The head of Saudi Arabia’s Shura Council, the kingdom’s main advisory body, said the attack was “unprecedented”. Abdullah al-Sheikh said:”This crime, which causes goosebumps, could not have been perpetrated by someone who had an atom of belief in his heart.”

Iran condemned the bombings and called for Muslim unity against extremists.

“There are no more red lines left for terrorists to cross. Sunnis, Shiites will both remain victims unless we stand united as one,” Iranian Foreign Minister Mohammad Javad Zarif said on Twitter.

Worshippers gathered in the holy city expressed shock such a prominent holy site could be targeted.

“That’s not an act that represents Islam,” said Altayeb Osama, a 25-year old Sudanese visitor to Medinah who heard two large booms about a minute apart as he was heading toward the mosque for sunset prayers. “People never imagined that this could happen here.”

Ziyaad Patel, 36, from Johannesburg, South Africa, was at the mosque when he heard a blast just as people were breaking their fast with dates. Many at first thought it was the sound of traditional, celebratory cannon fire, he said.
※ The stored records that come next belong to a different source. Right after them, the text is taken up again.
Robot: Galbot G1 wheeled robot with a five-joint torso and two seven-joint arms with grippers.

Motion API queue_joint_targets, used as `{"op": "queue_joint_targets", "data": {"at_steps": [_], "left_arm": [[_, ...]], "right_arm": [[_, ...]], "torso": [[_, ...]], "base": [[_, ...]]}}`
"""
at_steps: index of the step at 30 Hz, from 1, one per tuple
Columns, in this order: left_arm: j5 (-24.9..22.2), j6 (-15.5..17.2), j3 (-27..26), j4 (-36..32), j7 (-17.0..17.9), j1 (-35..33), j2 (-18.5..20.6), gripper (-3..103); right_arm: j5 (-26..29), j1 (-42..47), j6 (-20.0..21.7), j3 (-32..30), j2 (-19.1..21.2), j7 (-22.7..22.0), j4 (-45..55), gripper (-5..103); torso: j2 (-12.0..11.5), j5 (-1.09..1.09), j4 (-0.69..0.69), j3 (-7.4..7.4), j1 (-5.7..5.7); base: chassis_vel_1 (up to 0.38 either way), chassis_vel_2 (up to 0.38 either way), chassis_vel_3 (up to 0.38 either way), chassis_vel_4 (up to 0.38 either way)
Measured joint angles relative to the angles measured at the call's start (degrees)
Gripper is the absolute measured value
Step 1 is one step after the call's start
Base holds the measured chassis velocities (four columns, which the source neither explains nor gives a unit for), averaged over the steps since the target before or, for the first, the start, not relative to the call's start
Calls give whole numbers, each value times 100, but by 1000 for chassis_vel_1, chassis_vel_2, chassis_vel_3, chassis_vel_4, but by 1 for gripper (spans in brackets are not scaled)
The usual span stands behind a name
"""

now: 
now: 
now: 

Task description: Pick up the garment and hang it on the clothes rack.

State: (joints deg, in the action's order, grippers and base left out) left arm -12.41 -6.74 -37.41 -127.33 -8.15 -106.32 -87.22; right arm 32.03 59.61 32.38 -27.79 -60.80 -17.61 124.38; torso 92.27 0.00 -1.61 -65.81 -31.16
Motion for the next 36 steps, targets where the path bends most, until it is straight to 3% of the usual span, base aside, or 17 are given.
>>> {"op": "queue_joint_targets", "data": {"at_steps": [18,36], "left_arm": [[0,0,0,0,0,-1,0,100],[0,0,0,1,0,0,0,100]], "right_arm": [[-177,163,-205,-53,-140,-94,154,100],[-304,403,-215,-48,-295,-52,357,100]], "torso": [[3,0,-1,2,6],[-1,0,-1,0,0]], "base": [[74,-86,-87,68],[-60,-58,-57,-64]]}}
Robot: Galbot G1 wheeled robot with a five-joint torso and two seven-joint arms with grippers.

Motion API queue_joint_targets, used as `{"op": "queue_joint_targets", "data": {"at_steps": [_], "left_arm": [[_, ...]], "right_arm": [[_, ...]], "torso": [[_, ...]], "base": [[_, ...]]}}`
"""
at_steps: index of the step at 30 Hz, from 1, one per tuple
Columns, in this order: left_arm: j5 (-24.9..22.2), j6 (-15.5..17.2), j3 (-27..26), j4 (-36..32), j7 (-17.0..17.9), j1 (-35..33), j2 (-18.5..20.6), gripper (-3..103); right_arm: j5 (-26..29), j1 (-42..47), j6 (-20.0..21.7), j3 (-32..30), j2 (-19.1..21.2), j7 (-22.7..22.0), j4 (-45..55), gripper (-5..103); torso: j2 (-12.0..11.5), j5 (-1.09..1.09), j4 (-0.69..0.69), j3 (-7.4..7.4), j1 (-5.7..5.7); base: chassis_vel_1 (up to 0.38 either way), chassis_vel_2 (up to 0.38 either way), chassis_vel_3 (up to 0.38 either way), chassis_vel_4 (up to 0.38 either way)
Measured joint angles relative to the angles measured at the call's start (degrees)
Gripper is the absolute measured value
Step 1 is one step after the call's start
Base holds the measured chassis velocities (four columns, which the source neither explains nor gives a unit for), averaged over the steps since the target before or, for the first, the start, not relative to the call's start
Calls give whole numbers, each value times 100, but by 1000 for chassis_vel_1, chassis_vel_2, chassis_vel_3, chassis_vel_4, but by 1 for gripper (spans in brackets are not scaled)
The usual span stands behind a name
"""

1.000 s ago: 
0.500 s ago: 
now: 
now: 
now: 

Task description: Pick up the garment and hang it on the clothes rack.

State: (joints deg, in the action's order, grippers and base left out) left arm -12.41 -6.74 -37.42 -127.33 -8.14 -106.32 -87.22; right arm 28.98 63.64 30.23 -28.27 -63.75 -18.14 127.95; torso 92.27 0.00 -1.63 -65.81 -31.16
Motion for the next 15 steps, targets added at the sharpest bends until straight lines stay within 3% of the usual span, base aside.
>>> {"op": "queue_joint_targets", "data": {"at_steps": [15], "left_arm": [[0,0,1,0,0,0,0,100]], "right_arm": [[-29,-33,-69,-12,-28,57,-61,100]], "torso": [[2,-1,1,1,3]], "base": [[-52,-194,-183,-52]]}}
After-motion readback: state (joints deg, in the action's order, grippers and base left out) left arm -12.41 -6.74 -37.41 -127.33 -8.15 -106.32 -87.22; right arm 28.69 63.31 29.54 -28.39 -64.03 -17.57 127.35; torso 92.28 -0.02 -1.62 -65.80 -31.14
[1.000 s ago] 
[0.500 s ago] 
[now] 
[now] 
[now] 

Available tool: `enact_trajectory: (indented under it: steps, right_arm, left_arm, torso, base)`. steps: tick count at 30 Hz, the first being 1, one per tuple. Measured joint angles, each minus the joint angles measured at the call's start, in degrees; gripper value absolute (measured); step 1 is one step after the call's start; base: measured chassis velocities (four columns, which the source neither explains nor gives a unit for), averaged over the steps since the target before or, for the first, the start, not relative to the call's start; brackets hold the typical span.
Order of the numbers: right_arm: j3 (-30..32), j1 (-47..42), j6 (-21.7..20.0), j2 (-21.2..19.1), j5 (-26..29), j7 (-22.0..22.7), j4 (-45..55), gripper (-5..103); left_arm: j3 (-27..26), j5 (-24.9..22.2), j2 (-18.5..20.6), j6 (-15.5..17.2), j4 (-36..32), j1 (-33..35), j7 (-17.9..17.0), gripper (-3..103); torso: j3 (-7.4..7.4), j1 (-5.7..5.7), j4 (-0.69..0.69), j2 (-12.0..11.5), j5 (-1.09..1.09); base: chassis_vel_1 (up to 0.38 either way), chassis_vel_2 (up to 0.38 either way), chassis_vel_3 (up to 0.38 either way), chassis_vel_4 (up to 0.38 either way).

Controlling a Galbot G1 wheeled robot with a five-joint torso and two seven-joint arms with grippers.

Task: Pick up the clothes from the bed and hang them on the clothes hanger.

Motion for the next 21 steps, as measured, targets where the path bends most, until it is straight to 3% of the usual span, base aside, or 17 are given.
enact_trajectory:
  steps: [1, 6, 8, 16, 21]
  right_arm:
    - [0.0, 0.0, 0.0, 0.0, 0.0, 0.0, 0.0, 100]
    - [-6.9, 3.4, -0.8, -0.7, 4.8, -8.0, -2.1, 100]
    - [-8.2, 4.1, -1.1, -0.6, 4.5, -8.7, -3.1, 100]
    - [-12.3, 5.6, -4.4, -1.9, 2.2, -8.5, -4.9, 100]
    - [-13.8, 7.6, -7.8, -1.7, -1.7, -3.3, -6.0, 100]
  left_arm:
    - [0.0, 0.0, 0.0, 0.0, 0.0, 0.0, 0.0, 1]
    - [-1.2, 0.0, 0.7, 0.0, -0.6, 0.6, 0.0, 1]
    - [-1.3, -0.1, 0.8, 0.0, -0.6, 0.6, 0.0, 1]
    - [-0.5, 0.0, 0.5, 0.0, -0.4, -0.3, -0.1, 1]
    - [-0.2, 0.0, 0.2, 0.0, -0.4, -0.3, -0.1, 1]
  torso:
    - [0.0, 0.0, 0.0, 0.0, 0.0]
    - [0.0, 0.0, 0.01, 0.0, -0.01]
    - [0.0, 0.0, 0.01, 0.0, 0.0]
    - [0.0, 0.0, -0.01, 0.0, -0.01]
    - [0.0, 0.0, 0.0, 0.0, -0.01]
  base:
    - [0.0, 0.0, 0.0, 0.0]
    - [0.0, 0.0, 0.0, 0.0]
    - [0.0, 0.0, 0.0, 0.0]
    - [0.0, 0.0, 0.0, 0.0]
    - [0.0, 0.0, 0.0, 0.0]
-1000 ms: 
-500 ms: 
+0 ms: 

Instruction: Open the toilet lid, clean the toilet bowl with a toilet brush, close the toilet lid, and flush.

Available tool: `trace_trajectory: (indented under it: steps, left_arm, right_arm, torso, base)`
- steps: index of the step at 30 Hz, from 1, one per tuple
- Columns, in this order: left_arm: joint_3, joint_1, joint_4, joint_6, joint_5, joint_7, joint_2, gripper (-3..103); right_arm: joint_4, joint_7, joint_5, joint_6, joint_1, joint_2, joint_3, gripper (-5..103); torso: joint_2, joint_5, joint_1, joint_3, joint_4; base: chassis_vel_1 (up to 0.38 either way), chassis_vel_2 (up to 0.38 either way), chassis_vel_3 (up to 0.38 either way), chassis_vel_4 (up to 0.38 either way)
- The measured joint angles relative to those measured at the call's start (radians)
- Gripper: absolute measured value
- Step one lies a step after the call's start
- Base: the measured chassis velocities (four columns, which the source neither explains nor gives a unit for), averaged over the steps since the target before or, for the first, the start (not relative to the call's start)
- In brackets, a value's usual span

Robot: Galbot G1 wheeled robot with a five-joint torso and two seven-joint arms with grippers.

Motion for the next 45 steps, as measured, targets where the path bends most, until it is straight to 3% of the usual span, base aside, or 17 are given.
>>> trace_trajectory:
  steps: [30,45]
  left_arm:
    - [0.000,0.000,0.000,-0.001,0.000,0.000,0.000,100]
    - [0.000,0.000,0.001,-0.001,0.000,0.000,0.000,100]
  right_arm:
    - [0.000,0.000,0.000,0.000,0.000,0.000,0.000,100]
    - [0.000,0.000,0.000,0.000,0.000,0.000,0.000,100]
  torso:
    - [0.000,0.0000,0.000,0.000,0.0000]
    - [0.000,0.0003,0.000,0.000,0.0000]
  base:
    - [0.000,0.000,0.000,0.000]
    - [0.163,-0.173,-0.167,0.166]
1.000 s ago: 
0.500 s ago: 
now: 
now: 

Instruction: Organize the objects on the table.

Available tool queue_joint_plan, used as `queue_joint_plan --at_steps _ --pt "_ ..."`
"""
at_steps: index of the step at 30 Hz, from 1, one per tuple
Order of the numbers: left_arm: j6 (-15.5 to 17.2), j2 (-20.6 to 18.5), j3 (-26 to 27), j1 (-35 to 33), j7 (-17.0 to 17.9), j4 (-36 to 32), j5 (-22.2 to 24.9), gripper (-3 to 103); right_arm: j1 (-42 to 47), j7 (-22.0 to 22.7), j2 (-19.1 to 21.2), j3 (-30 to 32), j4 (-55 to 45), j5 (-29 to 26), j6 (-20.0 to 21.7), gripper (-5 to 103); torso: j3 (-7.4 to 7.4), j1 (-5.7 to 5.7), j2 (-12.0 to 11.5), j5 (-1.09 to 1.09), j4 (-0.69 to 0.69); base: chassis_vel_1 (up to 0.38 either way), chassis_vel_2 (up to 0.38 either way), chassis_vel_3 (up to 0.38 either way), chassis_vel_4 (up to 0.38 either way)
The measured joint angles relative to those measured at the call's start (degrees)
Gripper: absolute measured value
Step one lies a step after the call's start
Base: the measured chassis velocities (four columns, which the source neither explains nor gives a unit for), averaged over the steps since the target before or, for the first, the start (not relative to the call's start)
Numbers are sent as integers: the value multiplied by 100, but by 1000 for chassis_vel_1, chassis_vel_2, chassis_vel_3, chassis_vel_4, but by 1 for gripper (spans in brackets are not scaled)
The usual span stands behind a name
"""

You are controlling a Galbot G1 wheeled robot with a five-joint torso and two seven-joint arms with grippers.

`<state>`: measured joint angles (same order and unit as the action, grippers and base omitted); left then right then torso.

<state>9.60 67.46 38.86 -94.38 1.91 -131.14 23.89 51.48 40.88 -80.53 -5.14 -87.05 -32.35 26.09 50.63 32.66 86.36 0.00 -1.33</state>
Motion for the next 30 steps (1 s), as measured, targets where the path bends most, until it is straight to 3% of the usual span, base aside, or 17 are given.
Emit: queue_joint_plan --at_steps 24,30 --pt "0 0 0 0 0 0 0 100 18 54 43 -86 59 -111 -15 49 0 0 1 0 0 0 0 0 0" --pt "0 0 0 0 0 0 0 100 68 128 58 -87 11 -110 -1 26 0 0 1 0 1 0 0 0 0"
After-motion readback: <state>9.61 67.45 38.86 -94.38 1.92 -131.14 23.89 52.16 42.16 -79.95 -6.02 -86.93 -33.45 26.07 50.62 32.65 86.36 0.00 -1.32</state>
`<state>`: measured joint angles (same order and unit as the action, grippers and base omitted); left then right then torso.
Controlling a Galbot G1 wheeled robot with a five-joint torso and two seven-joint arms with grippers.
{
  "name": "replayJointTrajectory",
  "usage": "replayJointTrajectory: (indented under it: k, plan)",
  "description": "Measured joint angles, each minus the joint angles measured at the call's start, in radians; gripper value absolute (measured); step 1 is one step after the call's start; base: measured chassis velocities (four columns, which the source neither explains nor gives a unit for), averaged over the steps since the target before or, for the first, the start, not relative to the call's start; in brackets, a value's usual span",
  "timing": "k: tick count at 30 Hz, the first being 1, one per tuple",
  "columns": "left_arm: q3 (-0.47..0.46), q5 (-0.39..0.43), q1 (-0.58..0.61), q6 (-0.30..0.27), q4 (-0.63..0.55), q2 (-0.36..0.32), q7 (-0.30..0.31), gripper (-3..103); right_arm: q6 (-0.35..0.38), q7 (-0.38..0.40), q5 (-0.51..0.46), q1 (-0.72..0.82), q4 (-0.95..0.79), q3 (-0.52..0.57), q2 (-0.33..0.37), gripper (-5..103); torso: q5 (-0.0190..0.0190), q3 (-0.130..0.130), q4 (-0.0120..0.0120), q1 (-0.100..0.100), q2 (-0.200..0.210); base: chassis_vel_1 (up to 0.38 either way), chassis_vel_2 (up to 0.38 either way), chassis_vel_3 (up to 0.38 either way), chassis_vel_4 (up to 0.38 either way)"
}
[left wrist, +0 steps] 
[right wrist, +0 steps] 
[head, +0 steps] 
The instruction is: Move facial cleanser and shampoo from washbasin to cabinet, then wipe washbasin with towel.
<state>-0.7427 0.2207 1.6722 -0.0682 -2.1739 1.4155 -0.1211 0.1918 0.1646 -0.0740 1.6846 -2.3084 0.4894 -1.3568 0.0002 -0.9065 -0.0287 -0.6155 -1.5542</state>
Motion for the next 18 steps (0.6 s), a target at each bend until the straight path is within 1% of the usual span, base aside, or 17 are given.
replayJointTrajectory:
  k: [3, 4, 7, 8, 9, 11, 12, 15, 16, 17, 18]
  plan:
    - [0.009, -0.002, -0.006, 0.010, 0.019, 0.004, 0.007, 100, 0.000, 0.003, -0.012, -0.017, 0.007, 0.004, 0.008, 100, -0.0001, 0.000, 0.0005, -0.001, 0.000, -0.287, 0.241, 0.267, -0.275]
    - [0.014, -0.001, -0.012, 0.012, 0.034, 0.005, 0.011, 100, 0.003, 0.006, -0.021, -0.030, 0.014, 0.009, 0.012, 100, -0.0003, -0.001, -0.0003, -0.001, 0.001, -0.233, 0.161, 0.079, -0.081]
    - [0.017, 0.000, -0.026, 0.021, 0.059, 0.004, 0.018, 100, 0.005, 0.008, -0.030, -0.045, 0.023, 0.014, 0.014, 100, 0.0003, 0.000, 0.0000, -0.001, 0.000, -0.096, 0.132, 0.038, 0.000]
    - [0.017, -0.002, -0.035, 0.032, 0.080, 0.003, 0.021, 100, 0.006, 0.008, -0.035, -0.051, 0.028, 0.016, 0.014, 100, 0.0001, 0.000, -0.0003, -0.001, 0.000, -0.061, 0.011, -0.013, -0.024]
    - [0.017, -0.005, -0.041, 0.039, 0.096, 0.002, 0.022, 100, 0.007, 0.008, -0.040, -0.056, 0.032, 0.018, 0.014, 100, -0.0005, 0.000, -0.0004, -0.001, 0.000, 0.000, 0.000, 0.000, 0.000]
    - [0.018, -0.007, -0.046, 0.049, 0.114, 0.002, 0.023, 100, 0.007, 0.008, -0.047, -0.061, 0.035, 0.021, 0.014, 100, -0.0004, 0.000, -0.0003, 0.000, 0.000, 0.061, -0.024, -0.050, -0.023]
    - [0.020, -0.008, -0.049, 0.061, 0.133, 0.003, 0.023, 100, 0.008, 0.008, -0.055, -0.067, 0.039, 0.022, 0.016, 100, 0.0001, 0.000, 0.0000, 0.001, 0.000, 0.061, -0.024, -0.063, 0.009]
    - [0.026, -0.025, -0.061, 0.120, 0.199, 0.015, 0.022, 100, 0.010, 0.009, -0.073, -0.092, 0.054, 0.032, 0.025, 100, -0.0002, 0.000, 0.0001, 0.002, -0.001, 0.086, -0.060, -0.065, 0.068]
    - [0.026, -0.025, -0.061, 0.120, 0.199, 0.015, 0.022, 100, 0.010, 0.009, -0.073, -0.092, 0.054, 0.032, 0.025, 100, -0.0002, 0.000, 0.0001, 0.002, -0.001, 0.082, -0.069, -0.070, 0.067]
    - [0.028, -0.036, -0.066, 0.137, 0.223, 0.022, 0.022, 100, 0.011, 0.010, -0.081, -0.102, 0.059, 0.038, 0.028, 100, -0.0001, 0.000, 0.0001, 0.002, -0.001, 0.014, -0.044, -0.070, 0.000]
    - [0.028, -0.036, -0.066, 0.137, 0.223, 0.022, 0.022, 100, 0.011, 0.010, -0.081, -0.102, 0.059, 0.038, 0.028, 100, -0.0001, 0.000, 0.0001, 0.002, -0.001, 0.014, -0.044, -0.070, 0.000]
“I actually felt the ground shake,” he said. “The vibrations were very strong. … It sounded like a building imploded.”

Three suicide bombers struck across Saudi Arabia in a single day, first targeting two Shia mosques in oil rich Eastern province of Qatif then port city of Jeddah followed by  a shocking attack at Islam’s second holiest site, the Prophet’s Mosque in Medina, where four security guards were killed.

“In the war against terrorism, the Muslim world has endured several suicide blasts and attacks until today. But, the attack that stuck the grand mosque in Madinah on Monday, is not just any other attack. It is attack on the second holiest site of Islam deeply revered by Muslim Ummah”, said Kashmiri physician Syed Riyaz Ahmad from Dubai.

Monday’s attacks on Islam’s spiritual home came as Muslims prepared for the feast marking the end of the holy fasting month of Ramzan.

There were no claims of responsibility but the Islamic State had urged its supporters to carry out attacks during the holy month and has claimed or been blamed for a wave of Ramzan shootings and bombings, including in Orlando, Istanbul, Dhaka and Baghdad.

Media reports identified the bomber in Medina as 18-year-old Umer Abdul Hadi, who was wanted by the Saudi government on terror charges. The Saudi interior ministry said the bombing in Jeddah was carried out by 34-year-old Pakistani national Abdullah Gulzar Khan.

The sprawling mosque where the Prophet Muhammad (PBUH) is buried is visited by millions of Muslims from around the world each year during pilgrimages to Makkah.

For last two years Saudi Arabia has been a target of ISIS attacks that have killed dozens of people. 

ISIS previously claimed attacks on Shia mosques, including a suicide bombing on a mosque in Qatif in May 2015 that killed 21 people.

Condemning the Medinah attack, Lebanese resistance movement Hezbollah said the crimes should prompt countries supporting terrorism to reconsider their policies.

“The spread of takfiri crimes should prompt states, governments and international and regional organizations to review their stances from terrorism and from the provision of arms, money and political and media support [for terrorist groups] along with covering and justifying their crimes,” a Hezbollah statement said.

“Particularly that it turned out that some powers supporting it [terrorism] have become one of its major victims.”

Hezbollah said the attack near one of Islam’s holiest sites in the final days of the holy month of Ramazan was another sign “of how these terrorists disregard all that is sacred to Muslims and all that which they agreed to respect.”